What you are asked to do: Each line below needs to be repeated precisely as it is.

Extracted records:
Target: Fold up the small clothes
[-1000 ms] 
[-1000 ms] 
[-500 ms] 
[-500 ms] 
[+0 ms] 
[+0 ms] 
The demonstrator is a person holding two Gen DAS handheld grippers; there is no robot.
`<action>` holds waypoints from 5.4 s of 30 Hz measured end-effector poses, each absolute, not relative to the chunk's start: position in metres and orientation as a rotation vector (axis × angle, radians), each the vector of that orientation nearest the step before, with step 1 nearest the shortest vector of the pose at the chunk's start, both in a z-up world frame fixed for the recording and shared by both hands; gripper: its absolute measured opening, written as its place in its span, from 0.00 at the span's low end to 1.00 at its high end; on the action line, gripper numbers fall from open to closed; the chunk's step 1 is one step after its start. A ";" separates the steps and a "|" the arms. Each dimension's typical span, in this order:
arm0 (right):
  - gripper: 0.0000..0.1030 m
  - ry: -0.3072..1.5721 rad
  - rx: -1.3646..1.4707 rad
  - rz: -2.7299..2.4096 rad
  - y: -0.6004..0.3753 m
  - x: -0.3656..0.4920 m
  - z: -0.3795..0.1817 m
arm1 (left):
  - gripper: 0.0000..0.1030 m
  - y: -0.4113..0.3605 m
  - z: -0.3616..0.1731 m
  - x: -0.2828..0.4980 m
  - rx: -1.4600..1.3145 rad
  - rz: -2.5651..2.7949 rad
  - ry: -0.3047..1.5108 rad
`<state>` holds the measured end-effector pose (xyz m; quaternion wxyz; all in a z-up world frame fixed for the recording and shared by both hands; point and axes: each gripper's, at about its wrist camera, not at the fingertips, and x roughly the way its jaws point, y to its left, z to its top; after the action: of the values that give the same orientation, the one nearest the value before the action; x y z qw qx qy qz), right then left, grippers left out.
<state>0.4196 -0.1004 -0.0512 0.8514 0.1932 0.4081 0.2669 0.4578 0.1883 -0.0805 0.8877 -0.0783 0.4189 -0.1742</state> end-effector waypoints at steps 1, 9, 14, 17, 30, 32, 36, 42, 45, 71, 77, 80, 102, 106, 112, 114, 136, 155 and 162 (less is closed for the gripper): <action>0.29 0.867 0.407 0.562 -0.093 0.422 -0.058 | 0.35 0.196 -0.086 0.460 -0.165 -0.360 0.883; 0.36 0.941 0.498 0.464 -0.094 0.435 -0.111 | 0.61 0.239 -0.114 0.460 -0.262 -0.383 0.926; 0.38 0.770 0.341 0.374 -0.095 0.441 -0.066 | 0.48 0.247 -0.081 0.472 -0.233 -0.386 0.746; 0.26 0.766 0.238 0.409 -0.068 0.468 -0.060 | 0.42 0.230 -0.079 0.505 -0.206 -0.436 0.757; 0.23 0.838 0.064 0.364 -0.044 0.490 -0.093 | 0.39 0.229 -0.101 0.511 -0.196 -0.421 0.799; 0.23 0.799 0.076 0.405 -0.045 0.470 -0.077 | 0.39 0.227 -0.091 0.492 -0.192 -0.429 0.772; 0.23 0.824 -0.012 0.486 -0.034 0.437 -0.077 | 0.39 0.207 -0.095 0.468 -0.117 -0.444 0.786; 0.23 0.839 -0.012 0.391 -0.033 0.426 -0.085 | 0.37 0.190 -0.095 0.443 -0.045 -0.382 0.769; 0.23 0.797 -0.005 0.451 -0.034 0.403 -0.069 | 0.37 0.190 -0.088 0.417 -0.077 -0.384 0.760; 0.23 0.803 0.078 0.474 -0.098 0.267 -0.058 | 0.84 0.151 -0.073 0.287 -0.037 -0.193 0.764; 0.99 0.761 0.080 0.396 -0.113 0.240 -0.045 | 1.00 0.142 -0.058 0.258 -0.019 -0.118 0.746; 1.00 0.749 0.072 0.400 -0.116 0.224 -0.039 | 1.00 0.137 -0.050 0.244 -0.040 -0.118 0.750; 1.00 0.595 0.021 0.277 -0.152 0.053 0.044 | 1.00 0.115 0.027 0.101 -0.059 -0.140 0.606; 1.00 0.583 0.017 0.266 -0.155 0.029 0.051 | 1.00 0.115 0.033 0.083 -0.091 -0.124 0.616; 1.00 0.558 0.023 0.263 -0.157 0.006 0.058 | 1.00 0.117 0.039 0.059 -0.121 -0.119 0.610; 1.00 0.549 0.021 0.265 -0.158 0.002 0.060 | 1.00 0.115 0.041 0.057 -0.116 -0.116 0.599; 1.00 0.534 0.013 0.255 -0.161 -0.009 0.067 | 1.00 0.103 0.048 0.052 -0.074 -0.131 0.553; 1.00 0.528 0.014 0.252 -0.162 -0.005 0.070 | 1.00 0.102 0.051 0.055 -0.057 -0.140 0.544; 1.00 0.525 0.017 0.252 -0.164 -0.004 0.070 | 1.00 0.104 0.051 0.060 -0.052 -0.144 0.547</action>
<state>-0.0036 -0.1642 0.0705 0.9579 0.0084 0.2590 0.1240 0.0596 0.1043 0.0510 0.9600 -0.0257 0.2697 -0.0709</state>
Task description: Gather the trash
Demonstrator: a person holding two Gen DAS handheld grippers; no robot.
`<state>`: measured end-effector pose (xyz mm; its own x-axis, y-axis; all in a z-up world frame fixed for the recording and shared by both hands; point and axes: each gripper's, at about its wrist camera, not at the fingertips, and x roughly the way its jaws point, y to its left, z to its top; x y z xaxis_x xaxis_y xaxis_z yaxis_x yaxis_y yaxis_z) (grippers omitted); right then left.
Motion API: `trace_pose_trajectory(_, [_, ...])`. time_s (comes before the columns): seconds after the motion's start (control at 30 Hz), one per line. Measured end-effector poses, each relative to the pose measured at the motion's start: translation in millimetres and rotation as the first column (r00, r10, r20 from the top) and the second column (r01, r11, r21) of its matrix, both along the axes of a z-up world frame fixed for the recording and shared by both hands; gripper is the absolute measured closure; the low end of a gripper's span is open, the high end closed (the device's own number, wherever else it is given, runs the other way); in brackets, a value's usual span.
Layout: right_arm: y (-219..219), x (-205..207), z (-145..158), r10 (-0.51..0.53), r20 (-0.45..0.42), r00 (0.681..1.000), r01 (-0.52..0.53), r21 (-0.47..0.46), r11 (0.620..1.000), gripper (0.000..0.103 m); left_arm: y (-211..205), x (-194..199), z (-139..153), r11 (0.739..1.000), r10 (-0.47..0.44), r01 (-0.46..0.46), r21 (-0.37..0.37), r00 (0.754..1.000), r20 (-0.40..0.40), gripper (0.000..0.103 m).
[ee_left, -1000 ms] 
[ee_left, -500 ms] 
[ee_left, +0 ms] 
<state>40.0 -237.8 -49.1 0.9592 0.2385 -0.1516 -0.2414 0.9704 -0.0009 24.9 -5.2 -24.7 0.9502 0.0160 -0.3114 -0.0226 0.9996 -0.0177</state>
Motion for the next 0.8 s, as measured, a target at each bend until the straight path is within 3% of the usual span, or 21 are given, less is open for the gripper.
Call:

Task answer:
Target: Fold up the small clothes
[-1000 ms] 
[-1000 ms] 
[-500 ms] 
[-500 ms] 
[+0 ms] 
[+0 ms] 
The demonstrator is a person holding two Gen DAS handheld grippers; there is no robot.
`<action>` holds waypoints from 5.4 s of 30 Hz measured end-effector poses, each absolute, not relative to the chunk's start: position in metres and orientation as a rotation vector (axis × angle, radians), each the vector of that orientation nearest the step before, with step 1 nearest the shortest vector of the pose at the chunk's start, both in a z-up world frame fixed for the recording and shared by both hands; gripper: its absolute measured opening, written as its place in its span, from 0.00 at the span's low end to 1.00 at its high end; on the action line, gripper numbers fall from open to closed; the chunk's step 1 is one step after its start. A ";" separates the steps and a "|" the arms. Each dimension's typical span, in this order:
arm0 (right):
  - gripper: 0.0000..0.1030 m
  - ry: -0.3072..1.5721 rad
  - rx: -1.3646..1.4707 rad
  - rz: -2.7299..2.4096 rad
  - y: -0.6004..0.3753 m
  - x: -0.3656..0.4920 m
  - z: -0.3795..0.1817 m
arm1 (left):
  - gripper: 0.0000..0.1030 m
  - y: -0.4113..0.3605 m
  - z: -0.3616..0.1731 m
  - x: -0.2828..0.4980 m
  - rx: -1.4600..1.3145 rad
  - rz: -2.5651..2.7949 rad
  - ry: -0.3047..1.5108 rad
`<state>` holds the measured end-effector pose (xyz m; quaternion wxyz; all in a z-up world frame fixed for the recording and shared by both hands; point and axes: each gripper's, at about its wrist camera, not at the fingertips, and x roughly the way its jaws point, y to its left, z to its top; after the action: of the values that give the same orientation, the one nearest the value before the action; x y z qw qx qy qz), right then left, grippers left out.
<state>0.4196 -0.1004 -0.0512 0.8514 0.1932 0.4081 0.2669 0.4578 0.1883 -0.0805 0.8877 -0.0783 0.4189 -0.1742</state> end-effector waypoints at steps 1, 9, 14, 17, 30, 32, 36, 42, 45, 71, 77, 80, 102, 106, 112, 114, 136, 155 and 162 (less is closed for the gripper): <action>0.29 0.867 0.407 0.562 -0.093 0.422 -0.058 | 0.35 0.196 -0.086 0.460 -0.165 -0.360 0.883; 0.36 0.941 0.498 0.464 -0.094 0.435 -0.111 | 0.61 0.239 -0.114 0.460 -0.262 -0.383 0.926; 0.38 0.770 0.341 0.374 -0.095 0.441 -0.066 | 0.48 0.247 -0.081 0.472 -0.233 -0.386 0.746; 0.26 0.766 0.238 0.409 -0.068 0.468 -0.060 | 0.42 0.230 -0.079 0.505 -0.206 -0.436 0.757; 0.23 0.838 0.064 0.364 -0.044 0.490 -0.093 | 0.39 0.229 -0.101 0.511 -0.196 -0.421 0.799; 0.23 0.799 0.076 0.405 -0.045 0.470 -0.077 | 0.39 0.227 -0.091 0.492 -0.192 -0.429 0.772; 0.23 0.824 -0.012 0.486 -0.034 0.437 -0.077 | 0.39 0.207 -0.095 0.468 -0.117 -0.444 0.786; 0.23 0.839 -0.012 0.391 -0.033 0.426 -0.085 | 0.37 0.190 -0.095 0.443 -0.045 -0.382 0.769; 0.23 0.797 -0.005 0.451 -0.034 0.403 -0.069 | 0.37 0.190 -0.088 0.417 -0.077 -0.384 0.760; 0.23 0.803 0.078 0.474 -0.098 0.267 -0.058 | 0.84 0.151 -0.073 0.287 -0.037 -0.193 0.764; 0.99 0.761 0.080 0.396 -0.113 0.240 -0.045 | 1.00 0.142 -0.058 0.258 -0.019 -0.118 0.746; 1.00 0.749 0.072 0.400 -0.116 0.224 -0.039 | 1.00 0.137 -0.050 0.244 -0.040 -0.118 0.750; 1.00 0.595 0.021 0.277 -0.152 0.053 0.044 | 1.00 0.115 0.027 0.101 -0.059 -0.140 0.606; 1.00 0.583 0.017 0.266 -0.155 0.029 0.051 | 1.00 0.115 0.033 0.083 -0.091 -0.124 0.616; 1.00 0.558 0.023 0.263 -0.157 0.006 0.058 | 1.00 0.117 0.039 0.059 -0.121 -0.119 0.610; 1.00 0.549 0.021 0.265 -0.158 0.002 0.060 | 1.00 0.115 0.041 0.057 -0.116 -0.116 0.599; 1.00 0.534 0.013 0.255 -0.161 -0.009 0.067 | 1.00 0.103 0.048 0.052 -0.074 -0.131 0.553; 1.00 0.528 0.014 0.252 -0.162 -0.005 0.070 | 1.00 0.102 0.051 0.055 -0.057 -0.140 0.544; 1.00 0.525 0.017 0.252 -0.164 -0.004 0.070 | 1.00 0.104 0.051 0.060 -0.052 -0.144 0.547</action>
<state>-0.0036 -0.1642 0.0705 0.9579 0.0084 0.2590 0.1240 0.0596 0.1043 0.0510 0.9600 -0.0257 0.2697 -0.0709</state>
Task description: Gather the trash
Demonstrator: a person holding two Gen DAS handheld grippers; no robot.
`<state>`: measured end-effector pose (xyz mm; its own x-axis, y-axis; all in a z-up world frame fixed for the recording and shared by both hands; point and axes: each gripper's, at about its wrist camera, not at the fingertips, and x roughly the way its jaws point, y to its left, z to its top; x y z xaxis_x xaxis_y xaxis_z yaxis_x yaxis_y yaxis_z) (grippers omitted); right then left.
Motion API: `trace_pose_trajectory(_, [_, ...])`. time_s (comes before the columns): seconds after the motion's start (control at 30 Hz), one per line. Measured end-effector poses, each relative to the pose measured at the motion's start: translation in millimetres and rotation as the first column (r00, r10, r20 from the top) and the second column (r01, r11, r21) of its matrix, both along the axes of a z-up world frame fixed for the recording and shared by both hands; gripper is the absolute measured closure; the low end of a gripper's span is open, the high end closed (the device's own number, wherever else it is given, runs the other way); in brackets, a value's usual span.
Layout: right_arm: y (-219..219), x (-205..207), z (-145..158), r10 (-0.51..0.53), r20 (-0.45..0.42), r00 (0.681..1.000), r01 (-0.52..0.53), r21 (-0.47..0.46), r11 (0.620..1.000), gripper (0.000..0.103 m); left_arm: y (-211..205), x (-194..199), z (-139..153), r11 (0.739..1.000), r10 (-0.47..0.44), r01 (-0.46..0.46), r21 (-0.37..0.37), r00 (0.754..1.000), r20 (-0.40..0.40), gripper (0.000..0.103 m).
[ee_left, -1000 ms] 
[ee_left, -500 ms] 
[ee_left, +0 ms] 
<state>40.0 -237.8 -49.1 0.9592 0.2385 -0.1516 -0.2414 0.9704 -0.0009 24.9 -5.2 -24.7 0.9502 0.0160 -0.3114 -0.0226 0.9996 -0.0177</state>
Motion for the next 0.8 s, as measured, a target at each bend until the straight path is within 3% of the usual span, or 21 are given, less is open for the gripper.
Call:

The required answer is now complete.